_TASK ITEM_. Set down all of the entries word for word, omitting the images they contain.
● ● ●
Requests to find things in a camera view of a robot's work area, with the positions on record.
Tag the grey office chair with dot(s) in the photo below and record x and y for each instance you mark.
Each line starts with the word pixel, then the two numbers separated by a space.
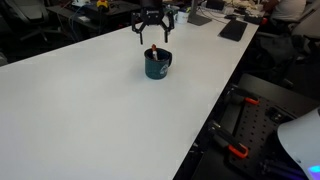
pixel 28 13

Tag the white cup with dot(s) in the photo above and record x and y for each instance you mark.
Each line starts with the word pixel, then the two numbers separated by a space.
pixel 182 17

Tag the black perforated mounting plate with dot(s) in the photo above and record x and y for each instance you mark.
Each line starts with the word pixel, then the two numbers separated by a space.
pixel 256 126

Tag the grey monitor stand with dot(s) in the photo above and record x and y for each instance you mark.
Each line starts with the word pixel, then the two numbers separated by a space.
pixel 198 18

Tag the black computer mouse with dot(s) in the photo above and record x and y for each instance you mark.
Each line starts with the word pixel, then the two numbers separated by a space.
pixel 230 16

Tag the black keyboard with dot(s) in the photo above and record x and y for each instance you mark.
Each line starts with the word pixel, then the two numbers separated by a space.
pixel 233 30

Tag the yellow emergency stop button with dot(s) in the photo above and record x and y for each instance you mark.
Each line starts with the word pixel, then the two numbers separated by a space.
pixel 102 4

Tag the dark teal mug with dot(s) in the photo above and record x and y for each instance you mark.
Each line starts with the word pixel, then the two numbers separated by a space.
pixel 155 70

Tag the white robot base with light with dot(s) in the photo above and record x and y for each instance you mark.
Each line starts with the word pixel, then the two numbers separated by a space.
pixel 300 140

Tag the white marker with orange cap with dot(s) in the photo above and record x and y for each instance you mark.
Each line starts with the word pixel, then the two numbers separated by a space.
pixel 154 51

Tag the person in white shirt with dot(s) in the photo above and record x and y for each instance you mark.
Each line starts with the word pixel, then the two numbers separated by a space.
pixel 286 8

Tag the black side desk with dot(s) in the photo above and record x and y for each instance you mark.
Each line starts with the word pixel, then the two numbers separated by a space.
pixel 110 13

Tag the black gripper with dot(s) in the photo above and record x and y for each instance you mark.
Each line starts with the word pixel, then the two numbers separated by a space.
pixel 151 13

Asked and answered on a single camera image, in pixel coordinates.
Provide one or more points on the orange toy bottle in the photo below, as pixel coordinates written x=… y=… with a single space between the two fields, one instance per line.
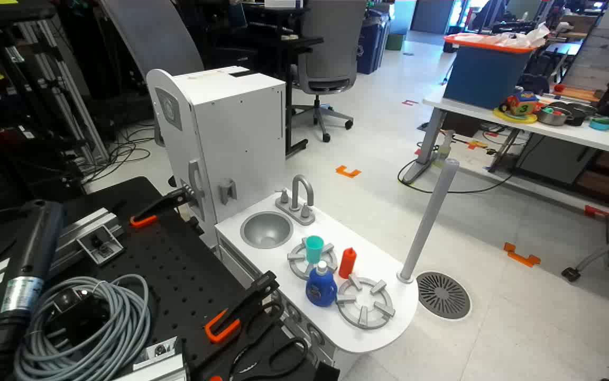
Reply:
x=347 y=265

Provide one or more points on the teal plastic cup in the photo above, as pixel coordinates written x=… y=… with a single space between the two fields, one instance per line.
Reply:
x=313 y=248

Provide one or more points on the blue detergent bottle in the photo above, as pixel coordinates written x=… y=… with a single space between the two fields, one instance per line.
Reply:
x=319 y=287

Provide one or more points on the grey toy faucet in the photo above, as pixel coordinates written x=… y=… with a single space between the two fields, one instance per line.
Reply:
x=302 y=207

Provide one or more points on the orange floor marker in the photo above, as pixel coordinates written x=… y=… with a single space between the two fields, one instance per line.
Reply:
x=347 y=171
x=595 y=212
x=520 y=256

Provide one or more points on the grey toy sink bowl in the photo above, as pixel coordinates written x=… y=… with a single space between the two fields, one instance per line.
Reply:
x=267 y=228

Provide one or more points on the grey stove burner grate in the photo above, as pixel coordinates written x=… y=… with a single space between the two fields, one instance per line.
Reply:
x=297 y=259
x=365 y=304

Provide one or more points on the white toy kitchen unit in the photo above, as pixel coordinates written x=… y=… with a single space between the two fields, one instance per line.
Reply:
x=249 y=119

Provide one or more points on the grey upright pole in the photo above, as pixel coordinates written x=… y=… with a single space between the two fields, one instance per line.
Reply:
x=428 y=219

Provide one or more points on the grey office chair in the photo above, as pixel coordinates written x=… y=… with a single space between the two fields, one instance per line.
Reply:
x=328 y=43

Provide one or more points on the black perforated breadboard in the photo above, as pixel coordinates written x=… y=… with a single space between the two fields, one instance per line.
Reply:
x=179 y=276

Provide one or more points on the blue trash bin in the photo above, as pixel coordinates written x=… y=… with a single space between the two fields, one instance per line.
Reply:
x=370 y=43

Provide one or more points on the round floor drain grate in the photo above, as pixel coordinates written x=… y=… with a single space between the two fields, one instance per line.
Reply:
x=443 y=295

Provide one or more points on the blue bin orange lid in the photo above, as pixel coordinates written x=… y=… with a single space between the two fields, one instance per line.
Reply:
x=485 y=74

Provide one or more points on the grey curved panel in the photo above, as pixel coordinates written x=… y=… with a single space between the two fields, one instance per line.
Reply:
x=153 y=32

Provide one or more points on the colourful toy pile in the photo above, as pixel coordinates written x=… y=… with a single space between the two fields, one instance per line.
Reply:
x=516 y=107

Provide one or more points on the grey bowl of items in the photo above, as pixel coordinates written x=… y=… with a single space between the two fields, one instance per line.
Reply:
x=553 y=117

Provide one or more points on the white workbench table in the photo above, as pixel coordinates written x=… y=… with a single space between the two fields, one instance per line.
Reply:
x=572 y=131

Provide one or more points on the black cylindrical tube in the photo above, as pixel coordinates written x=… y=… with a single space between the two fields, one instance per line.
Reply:
x=32 y=245

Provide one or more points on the grey table leg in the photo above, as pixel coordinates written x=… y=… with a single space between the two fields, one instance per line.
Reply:
x=603 y=250

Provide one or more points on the aluminium bracket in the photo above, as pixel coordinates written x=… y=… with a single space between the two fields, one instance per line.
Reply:
x=160 y=360

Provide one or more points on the aluminium extrusion rail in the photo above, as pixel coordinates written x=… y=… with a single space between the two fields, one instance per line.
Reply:
x=84 y=233

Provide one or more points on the metal frame rack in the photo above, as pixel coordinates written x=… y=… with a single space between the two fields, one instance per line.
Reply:
x=52 y=91

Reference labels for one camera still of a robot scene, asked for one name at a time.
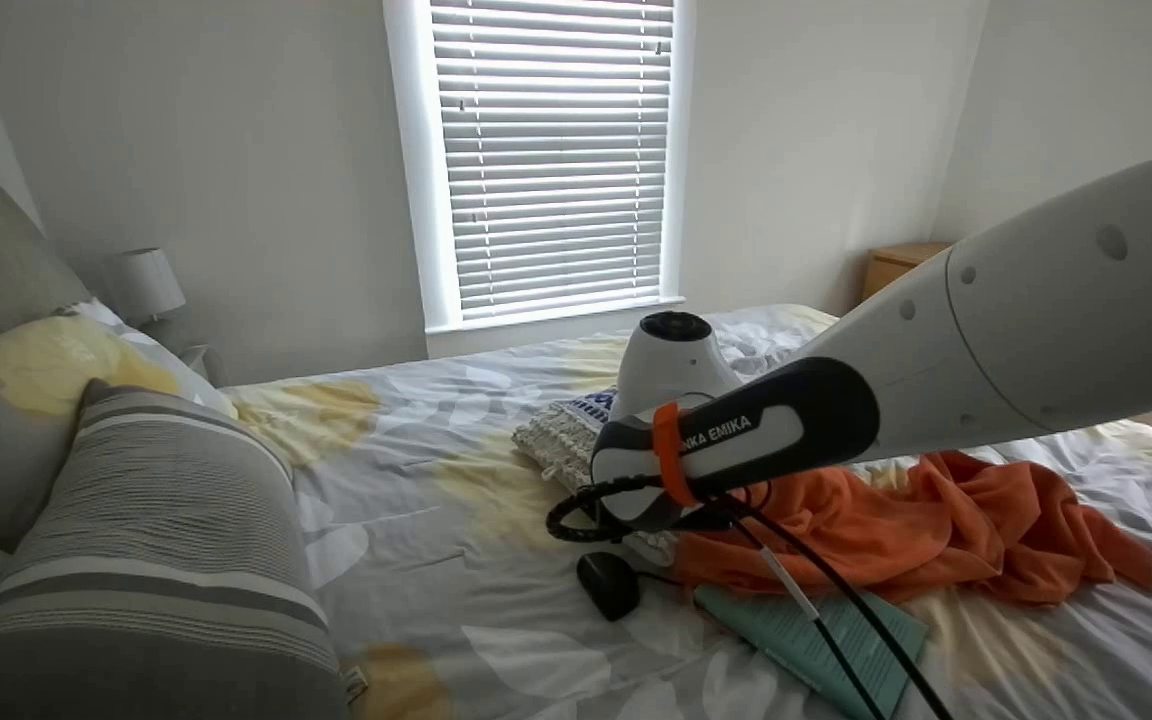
● ● ●
_RESPONSE TO THIS TASK_.
Requests to find things in a camera view of a robot's work area, with the positions on record.
Tag the grey office chair with dot(s) in the photo below and record x and y for each instance you mark.
Each line starts with the word pixel, then the two numbers separated by a space.
pixel 28 13

Tag the white cup with dot(s) in the photo above and record x and y for each instance you mark.
Each line starts with the word pixel, then the two numbers separated by a space.
pixel 182 17

Tag the black perforated mounting plate with dot(s) in the photo above and record x and y for each instance you mark.
Each line starts with the word pixel, then the two numbers separated by a space.
pixel 256 126

Tag the grey monitor stand with dot(s) in the photo above and record x and y for each instance you mark.
Each line starts with the word pixel, then the two numbers separated by a space.
pixel 198 18

Tag the black computer mouse with dot(s) in the photo above and record x and y for each instance you mark.
Each line starts with the word pixel, then the two numbers separated by a space.
pixel 230 16

Tag the black keyboard with dot(s) in the photo above and record x and y for each instance you mark.
Each line starts with the word pixel, then the two numbers separated by a space.
pixel 233 30

Tag the yellow emergency stop button with dot(s) in the photo above and record x and y for each instance you mark.
Each line starts with the word pixel, then the two numbers separated by a space.
pixel 102 4

Tag the dark teal mug with dot(s) in the photo above and record x and y for each instance you mark.
Each line starts with the word pixel, then the two numbers separated by a space.
pixel 155 70

Tag the white robot base with light with dot(s) in the photo above and record x and y for each instance you mark.
Each line starts with the word pixel, then the two numbers separated by a space.
pixel 300 140

Tag the white marker with orange cap with dot(s) in the photo above and record x and y for each instance you mark.
Each line starts with the word pixel, then the two numbers separated by a space.
pixel 154 51

Tag the person in white shirt with dot(s) in the photo above and record x and y for each instance you mark.
Each line starts with the word pixel, then the two numbers separated by a space.
pixel 286 8

Tag the black side desk with dot(s) in the photo above and record x and y for each instance you mark.
Each line starts with the word pixel, then the two numbers separated by a space.
pixel 110 13

Tag the black gripper with dot(s) in the photo above and record x and y for each instance you mark.
Each line starts with the word pixel, then the two numbers separated by a space.
pixel 151 13

Asked and answered on a single camera image, in pixel coordinates.
Provide one or more points on the orange toy bottle in the photo below, as pixel coordinates written x=… y=… with a single space between the two fields, one instance per line.
Reply:
x=347 y=265

Provide one or more points on the teal plastic cup in the photo above, as pixel coordinates written x=… y=… with a single space between the two fields, one instance per line.
Reply:
x=313 y=248

Provide one or more points on the blue detergent bottle in the photo above, as pixel coordinates written x=… y=… with a single space between the two fields, one instance per line.
Reply:
x=319 y=287

Provide one or more points on the grey toy faucet in the photo above, as pixel coordinates written x=… y=… with a single space between the two fields, one instance per line.
Reply:
x=302 y=207

Provide one or more points on the orange floor marker in the photo above, as pixel coordinates written x=… y=… with a single space between the two fields, one instance per line.
Reply:
x=347 y=171
x=595 y=212
x=520 y=256

Provide one or more points on the grey toy sink bowl in the photo above, as pixel coordinates written x=… y=… with a single space between the two fields, one instance per line.
Reply:
x=267 y=228

Provide one or more points on the grey stove burner grate in the photo above, as pixel coordinates written x=… y=… with a single space between the two fields, one instance per line.
Reply:
x=297 y=259
x=365 y=304

Provide one or more points on the white toy kitchen unit in the photo above, as pixel coordinates written x=… y=… with a single space between the two fields, one instance per line.
Reply:
x=249 y=119

Provide one or more points on the grey upright pole in the photo above, as pixel coordinates written x=… y=… with a single space between the two fields, one instance per line.
Reply:
x=428 y=219

Provide one or more points on the grey office chair in the photo above, as pixel coordinates written x=… y=… with a single space between the two fields, one instance per line.
Reply:
x=328 y=43

Provide one or more points on the black perforated breadboard in the photo above, as pixel coordinates written x=… y=… with a single space between the two fields, one instance per line.
Reply:
x=179 y=276

Provide one or more points on the blue trash bin in the photo above, as pixel coordinates written x=… y=… with a single space between the two fields, one instance per line.
Reply:
x=370 y=43

Provide one or more points on the round floor drain grate in the photo above, as pixel coordinates written x=… y=… with a single space between the two fields, one instance per line.
Reply:
x=443 y=295

Provide one or more points on the blue bin orange lid in the photo above, as pixel coordinates written x=… y=… with a single space between the two fields, one instance per line.
Reply:
x=485 y=74

Provide one or more points on the grey curved panel in the photo above, as pixel coordinates written x=… y=… with a single space between the two fields, one instance per line.
Reply:
x=153 y=32

Provide one or more points on the colourful toy pile in the photo above, as pixel coordinates written x=… y=… with a single space between the two fields, one instance per line.
Reply:
x=516 y=107

Provide one or more points on the grey bowl of items in the photo above, as pixel coordinates written x=… y=… with a single space between the two fields, one instance per line.
Reply:
x=553 y=117

Provide one or more points on the white workbench table in the photo above, as pixel coordinates written x=… y=… with a single space between the two fields, one instance per line.
Reply:
x=572 y=131

Provide one or more points on the black cylindrical tube in the photo above, as pixel coordinates written x=… y=… with a single space between the two fields, one instance per line.
Reply:
x=32 y=245

Provide one or more points on the grey table leg in the photo above, as pixel coordinates written x=… y=… with a single space between the two fields, one instance per line.
Reply:
x=603 y=250

Provide one or more points on the aluminium bracket in the photo above, as pixel coordinates written x=… y=… with a single space between the two fields, one instance per line.
Reply:
x=160 y=360

Provide one or more points on the aluminium extrusion rail in the photo above, as pixel coordinates written x=… y=… with a single space between the two fields, one instance per line.
Reply:
x=84 y=233

Provide one or more points on the metal frame rack in the photo above, as pixel coordinates written x=… y=… with a single space between the two fields, one instance per line.
Reply:
x=52 y=91

Reference labels for one camera still of a robot scene, asked for one name at a time.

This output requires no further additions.